Diarization Support for V2 Model

Hello,

Has anyone successfully implemented the diarization feature with Text-to-Speech V2?
From what I can tell, none of the available models or languages seem to support it—even the medical_conversation model that is supposed to support doesn’t work. Does that mean I have to downgrade to V1 to be able to use diarization?

Thank you

Hi bjulliana,

Speaker diarization is a feature of Cloud Speech-to-Text, and if you are referring to Cloud Speech-to-Text V2, based on the latest documentation, speaker diarization is currently in preview with limited regions available for en-US under medical_conversation.

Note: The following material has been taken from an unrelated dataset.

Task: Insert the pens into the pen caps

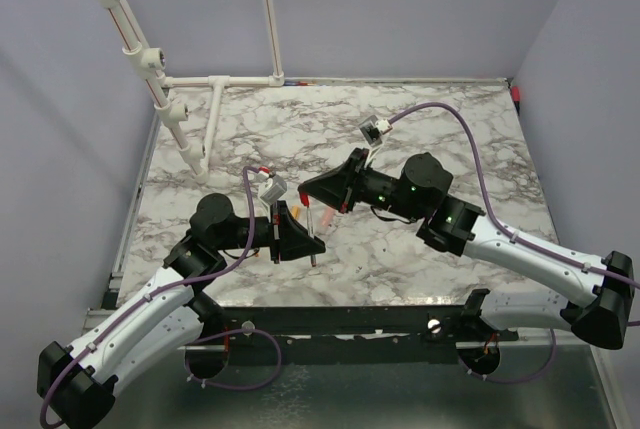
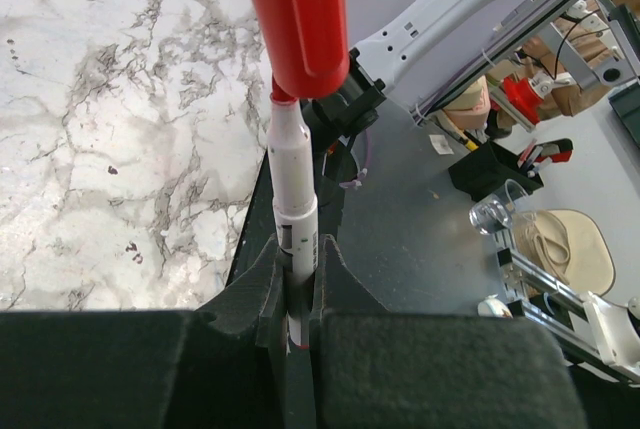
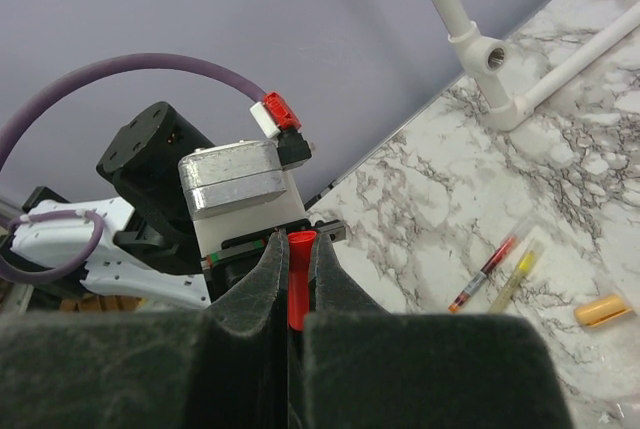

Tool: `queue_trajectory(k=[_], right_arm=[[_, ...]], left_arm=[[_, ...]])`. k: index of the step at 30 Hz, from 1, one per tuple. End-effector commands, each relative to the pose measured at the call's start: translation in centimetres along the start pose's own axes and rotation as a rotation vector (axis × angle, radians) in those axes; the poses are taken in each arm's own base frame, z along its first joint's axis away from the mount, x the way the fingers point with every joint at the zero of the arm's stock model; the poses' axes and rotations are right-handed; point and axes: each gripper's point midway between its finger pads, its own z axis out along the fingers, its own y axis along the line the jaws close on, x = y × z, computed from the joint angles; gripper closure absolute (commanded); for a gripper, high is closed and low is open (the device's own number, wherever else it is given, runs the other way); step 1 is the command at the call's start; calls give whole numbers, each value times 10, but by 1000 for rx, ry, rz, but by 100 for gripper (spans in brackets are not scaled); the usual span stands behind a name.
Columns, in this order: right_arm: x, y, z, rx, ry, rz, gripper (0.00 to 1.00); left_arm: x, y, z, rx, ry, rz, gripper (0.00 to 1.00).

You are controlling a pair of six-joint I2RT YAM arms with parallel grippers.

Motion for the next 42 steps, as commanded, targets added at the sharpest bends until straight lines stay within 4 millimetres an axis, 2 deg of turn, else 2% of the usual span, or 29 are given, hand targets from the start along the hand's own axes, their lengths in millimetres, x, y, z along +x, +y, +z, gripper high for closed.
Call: queue_trajectory(k=[1, 8, 15, 24, 42], right_arm=[[-9, -2, -4, 29, -50, -34, 99], [-22, 1, -7, 33, -89, -43, 99], [-17, 1, -8, 27, -77, -37, 99], [2, -7, -5, 41, -33, -27, 99], [4, 0, -3, 20, -28, -28, 99]], left_arm=[[1, -5, 0, 29, 3, 17, 100], [3, -5, 0, 31, 7, 16, 100], [3, -4, 1, 30, 8, 14, 100], [2, -4, 0, 29, 7, 15, 100], [3, -3, 1, 26, 12, 10, 100]])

This means it may not yet offer the expected quality and might have limited support.

Alternatively, you can explore the Chirp 3 model, which is only available in Speech-to-Text API V2 and offers new key features such as diarization. However, please note the language availability for diarization and regional availability of the Chirp 3 model. Currently, this model is in private preview, meaning you need to be added to the allowlist to use it. To proceed, I suggest contacting Google Cloud Support, as they have better visibility into the underlying system and can assist you with specific issues.

For complete details on Chirp 3’s features, support, and limitations, please refer to the documentation.

For future updates regarding broader diarization support on Cloud Speech-to-Text V2, please keep an eye on the release notes for any new features or changes.